Here is the news from the Green Ministry of Propaganda: the threatened closure of Britain’s largest steel works in Port Talbot, Wales has almost nothing to do with the inflated costs of green energy.

Apparently it’s all just a myth put out by nasty right-wing columnists. Or so crows the Guardian, quoting EU-funded eco-propaganda site the Carbon Brief, claiming that the cost of green levies amounts to no more than one per cent of Port Talbot’s production costs. Labour’s shadow chancellor John McDonnell agrees with this assessment. So that makes it all OK then, right?

Well, no. As we learn from Paul Homewood these “nothing to do with us, guv” claims are a downright lie.

In December last year the House of Commons Select Committee for Business, Innovation & Skills produced a report on the UK steel industry.

According to the industry, the price of electricity in the UK for extra large users is the highest in the EU by some margin. Figure 6 indicates that prices for these industrial consumers have risen steadily in the UK since the start of this century and were the highest in the EU in 2014.

Other studies have confirmed that electricity costs are relatively high in the UK for industrial users. Whilst energy costs may not represent a high proportion of total costs, we were told that they nonetheless represented a “significant proportion” and that “the margins are very small, so any disadvantage is magnified”.

Some of these relatively high costs can be attributed to policies designed to combat climate change. The Government estimates that climate change policies have added 18% to electricity prices for the steel industry, falling to 14% after compensatory measures are implemented.

According to the government’s own figures, climate policies are already adding 26 per cent to the cost of the electricity used by heavy industry. By 2020, the added cost caused by climate levies will rise to 59 per cent.

Tata, the Indian owner of the Port Talbot steel works, currently spends £250 million on energy for its European operations. So at UK rates, around £50 million of that cost consists of green levies. By 2020 this is set to rise to well over £100 million. In deciding to sell off its UK operations, then, Tata is thinking not just of the already inflated current energy costs but of the fact that the situation is going to get worse not better. Of course it’s going to move its steel production (“offshoring”) to wherever energy costs are cheaper: there would be no business sense in doing otherwise.

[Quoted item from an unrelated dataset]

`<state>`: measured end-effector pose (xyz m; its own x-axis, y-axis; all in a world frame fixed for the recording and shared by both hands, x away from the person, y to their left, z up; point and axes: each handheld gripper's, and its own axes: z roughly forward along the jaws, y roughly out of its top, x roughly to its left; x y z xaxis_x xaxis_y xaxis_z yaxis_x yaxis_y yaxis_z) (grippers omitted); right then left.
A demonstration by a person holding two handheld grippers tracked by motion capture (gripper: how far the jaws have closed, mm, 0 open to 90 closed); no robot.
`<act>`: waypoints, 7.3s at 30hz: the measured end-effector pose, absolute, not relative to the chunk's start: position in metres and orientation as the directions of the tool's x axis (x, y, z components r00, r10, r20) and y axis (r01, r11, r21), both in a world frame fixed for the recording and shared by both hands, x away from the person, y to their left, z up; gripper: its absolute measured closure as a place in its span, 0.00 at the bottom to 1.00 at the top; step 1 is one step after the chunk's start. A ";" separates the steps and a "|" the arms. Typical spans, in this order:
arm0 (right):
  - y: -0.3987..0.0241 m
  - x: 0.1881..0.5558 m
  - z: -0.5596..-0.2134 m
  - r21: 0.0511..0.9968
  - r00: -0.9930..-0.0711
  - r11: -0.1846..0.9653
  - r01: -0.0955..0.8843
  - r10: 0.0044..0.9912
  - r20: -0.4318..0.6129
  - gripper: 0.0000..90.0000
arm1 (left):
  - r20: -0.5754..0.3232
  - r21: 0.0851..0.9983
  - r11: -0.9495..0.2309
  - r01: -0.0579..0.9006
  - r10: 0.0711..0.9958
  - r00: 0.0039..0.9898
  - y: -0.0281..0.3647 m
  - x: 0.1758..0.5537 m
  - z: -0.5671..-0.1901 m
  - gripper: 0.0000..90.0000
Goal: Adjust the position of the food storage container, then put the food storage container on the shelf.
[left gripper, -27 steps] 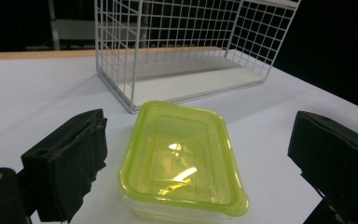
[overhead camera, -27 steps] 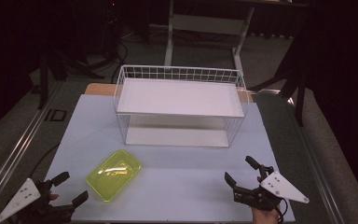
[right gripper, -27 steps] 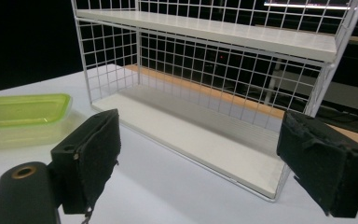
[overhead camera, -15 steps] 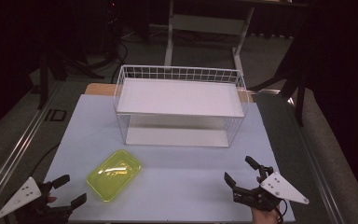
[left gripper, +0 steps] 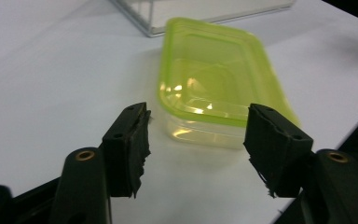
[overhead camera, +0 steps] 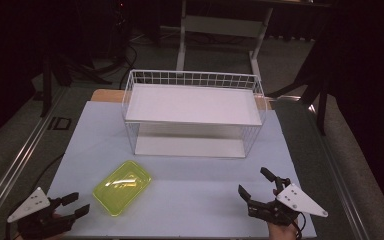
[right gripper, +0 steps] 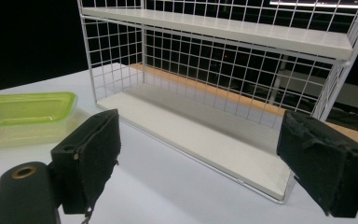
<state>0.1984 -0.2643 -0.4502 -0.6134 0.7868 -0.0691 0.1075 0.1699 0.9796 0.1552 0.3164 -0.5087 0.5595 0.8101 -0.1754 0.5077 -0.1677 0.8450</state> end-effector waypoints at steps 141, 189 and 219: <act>-0.273 0.195 -0.450 0.980 -0.623 0.176 0.097 0.778 -0.078 0.16 | -0.280 0.654 -0.286 0.700 0.769 0.575 0.174 0.313 -0.510 1.00; -0.269 0.192 -0.439 0.968 -0.697 0.212 0.132 0.714 -0.061 0.22 | -0.338 0.775 -0.238 0.586 0.627 0.702 0.161 0.272 -0.476 0.59; -0.213 0.306 -0.476 0.801 -0.612 0.193 0.567 0.749 0.253 0.15 | -0.447 0.696 -0.169 0.697 0.658 0.606 0.137 0.316 -0.481 0.57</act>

So yes, Chinese steel dumping may have played its part in the British steel industry’s demise. But so too, unquestionably, have all the environmental levies imposed by Labour’s Ed Miliband in his stint as Secretary of State for Energy and Climate Change and subsequently endorsed by David Cameron in his bid to lead the “greenest government ever.”

And it’s not just steel that has been affected, as Matt Ridley notes:

Before Redcar and Port Talbot, remember Lynemouth, where Britain’s last large aluminium smelter closed in 2012. In aluminium, as in steel, China is now by far the largest producer, smelting five times as much as any other continent, let alone country. The chief reason aluminium left (though a small plant survives at Lochaber) was the sky-high electricity prices paid in Britain: electrolysis is how you make aluminium. For extra-large industrial users, British electricity prices are the highest in Europe, twice the average, and far higher than in Asia and America.

Ridley goes on to quote a particularly noisome piece of dishonesty from the loathsome Lord Deben, the green activist who chairs the government’s Committee on Climate Change and claims that Britain’s climate legislation is the “envy of the world.” Even more implausibly, Deben insists that there is “no evidence at all of offshoring due to climate policy” .

But as always with these stories, you can so easily get bogged down in the details that you lose sight of the big picture. For me, the two most important take-home messages from this ugly affair are as follows.

First, the green movement is ideologically opposed to Western industrial civilisation: so these factory closures are not a regrettable by-product but the very deliberate aim of its policies.

Second, just like the Social Justice Warriors, and just like the Islamists, the environmental movement has absolutely no problem with telling outright lies in the service of its cause. If you deliberately drive up energy prices by replacing cheap fossil fuels with expensive renewables costing three or more times than standard rate, then of course you are going to drive up the cost of living and of course you are going to penalise especially heavy industry users. Only someone with absolutely zero respect for the truth would have the gall even to pretend to argue otherwise.

Still, you can quite understand why at times like these the greens tone down their strident anti-capitalism. If ever the workers of the world got truly to appreciate just how much damage the environmentalists are doing to their livelihoods and job prospects, then the green movement would come to a very sudden and messy end.